We walk through the colony to the side farthest from God’s city and there still isn’t a soul on the streets. I’m glad; I wouldn’t want anyone else to come and stick their nose in and bombard him with options. “Can I have fish in my windows like Mack does?”
“Of course. You could get some energy from the algae too.”
“Did his fish come from Earth?”
“No. We didn’t bring any of the animals down to the planet. We couldn’t predict their impact on the ecosystem.”
He looks up. “Bring them down . . . Was the ship you came here on somewhere up there?” He points up at the sky, now a pale blue in the early morning.
“It’s still up there. It’s called Atlas.”
“Could we go back up to it?”
“Theoretically.” I look back to where we’re heading. “We had to strip the shuttle for parts when the printer broke down, so that would have to be rebuilt.”
“Is that why you didn’t come and look for my father and the others? Because the shuttle was broken?”
I almost miss a step. “We thought they were dead,” I say quietly. “We used Atlas to look for you, with satellites we’d sent out to scan the planet before we came down. But by the time we found the crash site, there were no signs of life.”
It’s only partly true. Mack sabotaged the satellite data as it was received by Atlas. By the time anyone else in the colony had gotten themselves together enough after Planetfall to look for the missing pods, they were actually looking at old footage of the crash site. Mack updated the pictures only after he’d screened them first.
Sung-Soo is staring at me and I realize I’ve fallen silent. “At least you looked,” he says.
“We almost built something to go and search, but with nothing to go on, we couldn’t risk critical people—” I shut my mouth. After a moment I add, “I don’t want you to think we didn’t believe those we’d lost weren’t critical too—they were—it’s just that the early days were so hard. We needed every single person working at full capacity.”

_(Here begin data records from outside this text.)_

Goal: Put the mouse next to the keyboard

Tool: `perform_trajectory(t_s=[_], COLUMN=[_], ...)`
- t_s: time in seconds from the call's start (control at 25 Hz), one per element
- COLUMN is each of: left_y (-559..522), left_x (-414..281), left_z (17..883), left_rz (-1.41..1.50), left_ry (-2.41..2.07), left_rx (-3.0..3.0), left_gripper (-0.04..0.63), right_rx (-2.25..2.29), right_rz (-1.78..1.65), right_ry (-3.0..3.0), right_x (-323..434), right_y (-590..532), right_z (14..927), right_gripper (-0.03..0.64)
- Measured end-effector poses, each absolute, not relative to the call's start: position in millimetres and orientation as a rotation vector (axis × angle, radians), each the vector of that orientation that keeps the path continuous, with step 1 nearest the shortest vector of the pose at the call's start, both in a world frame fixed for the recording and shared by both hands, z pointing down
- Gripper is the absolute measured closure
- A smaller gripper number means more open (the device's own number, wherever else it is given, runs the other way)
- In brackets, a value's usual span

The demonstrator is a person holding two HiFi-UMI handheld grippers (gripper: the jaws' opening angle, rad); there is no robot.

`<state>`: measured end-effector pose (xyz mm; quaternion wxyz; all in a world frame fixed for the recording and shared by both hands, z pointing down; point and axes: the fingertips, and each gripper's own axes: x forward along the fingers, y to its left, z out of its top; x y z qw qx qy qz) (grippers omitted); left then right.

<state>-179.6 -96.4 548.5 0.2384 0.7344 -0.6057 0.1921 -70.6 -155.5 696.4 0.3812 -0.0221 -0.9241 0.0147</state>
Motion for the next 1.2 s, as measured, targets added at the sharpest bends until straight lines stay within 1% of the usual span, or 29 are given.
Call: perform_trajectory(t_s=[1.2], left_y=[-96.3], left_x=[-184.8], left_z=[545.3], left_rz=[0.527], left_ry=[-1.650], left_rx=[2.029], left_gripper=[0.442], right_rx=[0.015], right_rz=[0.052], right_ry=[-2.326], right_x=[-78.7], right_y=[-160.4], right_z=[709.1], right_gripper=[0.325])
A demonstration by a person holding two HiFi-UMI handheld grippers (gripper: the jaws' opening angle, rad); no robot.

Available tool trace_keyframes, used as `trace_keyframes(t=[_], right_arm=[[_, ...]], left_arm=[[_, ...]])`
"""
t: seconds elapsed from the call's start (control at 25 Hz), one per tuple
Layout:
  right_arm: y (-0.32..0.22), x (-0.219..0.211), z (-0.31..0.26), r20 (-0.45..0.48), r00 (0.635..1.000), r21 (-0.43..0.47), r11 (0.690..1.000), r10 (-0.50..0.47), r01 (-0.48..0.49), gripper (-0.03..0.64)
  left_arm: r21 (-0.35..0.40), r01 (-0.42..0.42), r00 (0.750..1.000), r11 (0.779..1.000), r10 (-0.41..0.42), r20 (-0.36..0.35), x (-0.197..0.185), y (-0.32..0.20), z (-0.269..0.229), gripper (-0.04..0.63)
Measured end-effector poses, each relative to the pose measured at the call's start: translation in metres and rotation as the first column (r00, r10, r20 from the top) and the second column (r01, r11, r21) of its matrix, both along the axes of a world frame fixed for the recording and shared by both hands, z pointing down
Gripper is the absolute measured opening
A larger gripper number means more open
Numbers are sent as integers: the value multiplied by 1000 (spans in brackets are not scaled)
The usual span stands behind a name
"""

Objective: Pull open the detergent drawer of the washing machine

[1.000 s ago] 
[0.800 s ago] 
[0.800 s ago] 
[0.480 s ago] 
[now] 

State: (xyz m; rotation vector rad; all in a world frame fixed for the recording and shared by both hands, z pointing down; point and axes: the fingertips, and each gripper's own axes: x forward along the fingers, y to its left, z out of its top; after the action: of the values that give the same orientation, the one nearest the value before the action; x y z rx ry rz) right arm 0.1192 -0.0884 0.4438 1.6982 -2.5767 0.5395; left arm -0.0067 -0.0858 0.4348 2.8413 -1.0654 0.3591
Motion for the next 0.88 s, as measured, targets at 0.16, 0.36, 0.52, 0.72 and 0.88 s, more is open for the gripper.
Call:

Sung-Soo just nods. “If you’d known where we were, would you have come to get us?”
“Of course we would!” I clench my fists inside my pockets. Sadly, that isn’t a lie. Once things had settled down and everyone else had given up on the search and a formal memorial service was held, Mack had another look at the site. There were no signs of life—they must have moved on by then. But I know that if they’d stayed in the place they crashed, Mack would have built a craft and gone to get them. To kill them.
Would I have let him do that too?
“Why did their pods crash?”
His question makes me fear I’ll be sick, or at the very least give something away. “We don’t know exactly.” Did my voice tremble? Can he hear the lie slathered on top? “There was always a risk; the pod technology was relatively untested.”
We walk in silence for the rest of the journey. It must be so hard for him and I can’t think of anything to say that will make it better. There is nothing to say.
When we reach the communal printers, I’m grateful for the change in topic. He watches closely as I run a check on the largest printer and recalibrate it. “It’s not used so often now,” I explain. He waits as I send the files to it and begin the printing, unable to see anything without a chip of his own. “We can start off the foundation preparations while that first batch is printing. It’ll only take a few hours. The soil we take out will be put into the cavity between the wall membranes, after we’ve added in the correct biocultures and protocells to process the waste. There’s a few other bits and pieces that need to happen, to manage water and stuff, but I’ll take care of all that. It’ll only take a couple of days at the most.”
“Then I can live inside it?”
“Yep. And grow your furniture and stuff. Ready to pick a spot?”